▶ What you are asked to do
Set out exactly every line of the entries below, starting at the line that holds "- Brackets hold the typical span" and stopping after the line that holds "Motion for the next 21".

▶ Source information
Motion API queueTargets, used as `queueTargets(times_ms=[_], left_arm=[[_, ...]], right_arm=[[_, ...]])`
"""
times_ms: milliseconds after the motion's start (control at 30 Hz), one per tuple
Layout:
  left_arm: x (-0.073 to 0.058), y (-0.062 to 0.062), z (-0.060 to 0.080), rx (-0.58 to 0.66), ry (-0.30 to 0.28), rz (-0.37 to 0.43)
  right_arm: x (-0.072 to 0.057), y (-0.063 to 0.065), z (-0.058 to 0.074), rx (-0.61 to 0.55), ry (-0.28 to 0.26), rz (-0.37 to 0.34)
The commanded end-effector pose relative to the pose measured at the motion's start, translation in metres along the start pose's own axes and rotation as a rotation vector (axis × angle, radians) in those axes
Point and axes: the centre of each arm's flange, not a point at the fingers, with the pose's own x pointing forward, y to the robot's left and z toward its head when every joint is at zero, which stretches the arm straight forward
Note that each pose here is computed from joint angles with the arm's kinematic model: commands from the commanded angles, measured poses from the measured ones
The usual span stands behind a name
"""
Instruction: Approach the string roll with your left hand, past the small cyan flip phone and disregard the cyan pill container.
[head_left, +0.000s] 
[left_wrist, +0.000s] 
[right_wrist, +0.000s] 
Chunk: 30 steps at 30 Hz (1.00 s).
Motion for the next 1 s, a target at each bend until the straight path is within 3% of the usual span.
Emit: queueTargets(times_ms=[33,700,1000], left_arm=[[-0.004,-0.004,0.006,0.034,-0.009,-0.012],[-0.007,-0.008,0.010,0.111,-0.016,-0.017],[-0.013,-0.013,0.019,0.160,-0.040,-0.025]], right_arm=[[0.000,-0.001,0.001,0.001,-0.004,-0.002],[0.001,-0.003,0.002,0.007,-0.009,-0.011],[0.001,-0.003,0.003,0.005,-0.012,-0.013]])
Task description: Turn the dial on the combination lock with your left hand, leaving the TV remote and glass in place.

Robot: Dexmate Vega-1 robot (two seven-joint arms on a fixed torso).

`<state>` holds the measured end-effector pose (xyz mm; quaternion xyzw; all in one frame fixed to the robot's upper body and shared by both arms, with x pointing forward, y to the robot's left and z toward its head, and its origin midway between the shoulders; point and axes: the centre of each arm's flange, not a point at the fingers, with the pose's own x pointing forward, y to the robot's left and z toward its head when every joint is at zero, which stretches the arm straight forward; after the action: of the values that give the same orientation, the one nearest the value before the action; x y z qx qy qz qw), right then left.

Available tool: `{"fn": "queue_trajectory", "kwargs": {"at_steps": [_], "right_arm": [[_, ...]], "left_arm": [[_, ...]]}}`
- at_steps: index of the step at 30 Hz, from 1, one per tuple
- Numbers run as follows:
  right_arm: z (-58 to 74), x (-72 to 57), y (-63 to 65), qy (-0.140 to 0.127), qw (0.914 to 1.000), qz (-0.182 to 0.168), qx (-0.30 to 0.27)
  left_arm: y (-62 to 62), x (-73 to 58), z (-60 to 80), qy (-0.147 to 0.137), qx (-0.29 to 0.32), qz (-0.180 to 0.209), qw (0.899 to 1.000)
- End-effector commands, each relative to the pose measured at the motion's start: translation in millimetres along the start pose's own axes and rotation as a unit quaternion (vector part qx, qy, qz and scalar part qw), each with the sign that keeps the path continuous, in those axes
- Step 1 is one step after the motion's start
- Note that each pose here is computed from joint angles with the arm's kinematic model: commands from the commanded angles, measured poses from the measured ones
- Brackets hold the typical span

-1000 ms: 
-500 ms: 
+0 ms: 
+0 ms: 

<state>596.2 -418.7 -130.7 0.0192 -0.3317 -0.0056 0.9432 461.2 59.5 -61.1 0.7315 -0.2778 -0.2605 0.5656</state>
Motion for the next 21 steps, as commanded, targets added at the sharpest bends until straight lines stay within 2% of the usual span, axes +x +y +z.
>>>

▶ Response
- Brackets hold the typical span

-1000 ms: 
-500 ms: 
+0 ms: 
+0 ms: 

<state>596.2 -418.7 -130.7 0.0192 -0.3317 -0.0056 0.9432 461.2 59.5 -61.1 0.7315 -0.2778 -0.2605 0.5656</state>
Motion for the next 21 steps, as commanded, targets added at the sharpest bends until straight lines stay within 2% of the usual span, axes +x +y +z.

Above is the complete output.